* Task to complete
In the data below, which lines contain "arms"? List them by copying each one.

========================================

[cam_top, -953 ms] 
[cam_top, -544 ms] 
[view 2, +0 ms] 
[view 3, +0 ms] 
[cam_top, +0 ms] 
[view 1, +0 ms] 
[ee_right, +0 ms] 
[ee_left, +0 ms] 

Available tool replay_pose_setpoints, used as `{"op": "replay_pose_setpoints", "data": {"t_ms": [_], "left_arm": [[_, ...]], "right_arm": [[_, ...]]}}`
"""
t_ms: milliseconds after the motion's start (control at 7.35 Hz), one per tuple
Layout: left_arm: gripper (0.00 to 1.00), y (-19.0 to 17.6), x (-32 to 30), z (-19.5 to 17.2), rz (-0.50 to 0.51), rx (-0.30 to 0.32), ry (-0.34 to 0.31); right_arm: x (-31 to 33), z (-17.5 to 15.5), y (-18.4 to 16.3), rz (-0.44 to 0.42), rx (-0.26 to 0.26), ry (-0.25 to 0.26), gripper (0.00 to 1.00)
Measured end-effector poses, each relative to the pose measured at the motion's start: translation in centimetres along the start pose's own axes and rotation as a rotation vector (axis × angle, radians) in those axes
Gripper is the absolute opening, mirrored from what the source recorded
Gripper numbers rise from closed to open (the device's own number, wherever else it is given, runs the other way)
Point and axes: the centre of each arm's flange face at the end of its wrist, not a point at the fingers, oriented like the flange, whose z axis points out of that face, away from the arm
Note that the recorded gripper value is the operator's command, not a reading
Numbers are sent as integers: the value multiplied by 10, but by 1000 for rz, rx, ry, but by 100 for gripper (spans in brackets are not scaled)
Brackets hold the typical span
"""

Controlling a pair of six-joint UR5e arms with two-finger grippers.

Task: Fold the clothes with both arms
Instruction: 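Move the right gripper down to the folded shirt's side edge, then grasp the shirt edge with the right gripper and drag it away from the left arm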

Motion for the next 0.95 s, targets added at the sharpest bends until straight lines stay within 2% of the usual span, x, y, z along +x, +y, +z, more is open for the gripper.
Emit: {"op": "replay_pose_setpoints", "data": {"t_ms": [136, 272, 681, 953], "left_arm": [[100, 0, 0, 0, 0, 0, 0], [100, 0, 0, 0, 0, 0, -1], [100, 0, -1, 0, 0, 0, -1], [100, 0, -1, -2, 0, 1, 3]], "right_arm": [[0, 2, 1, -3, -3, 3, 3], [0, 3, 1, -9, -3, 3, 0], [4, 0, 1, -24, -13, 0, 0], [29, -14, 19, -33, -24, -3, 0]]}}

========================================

* Exercise output
Controlling a pair of six-joint UR5e arms with two-finger grippers.
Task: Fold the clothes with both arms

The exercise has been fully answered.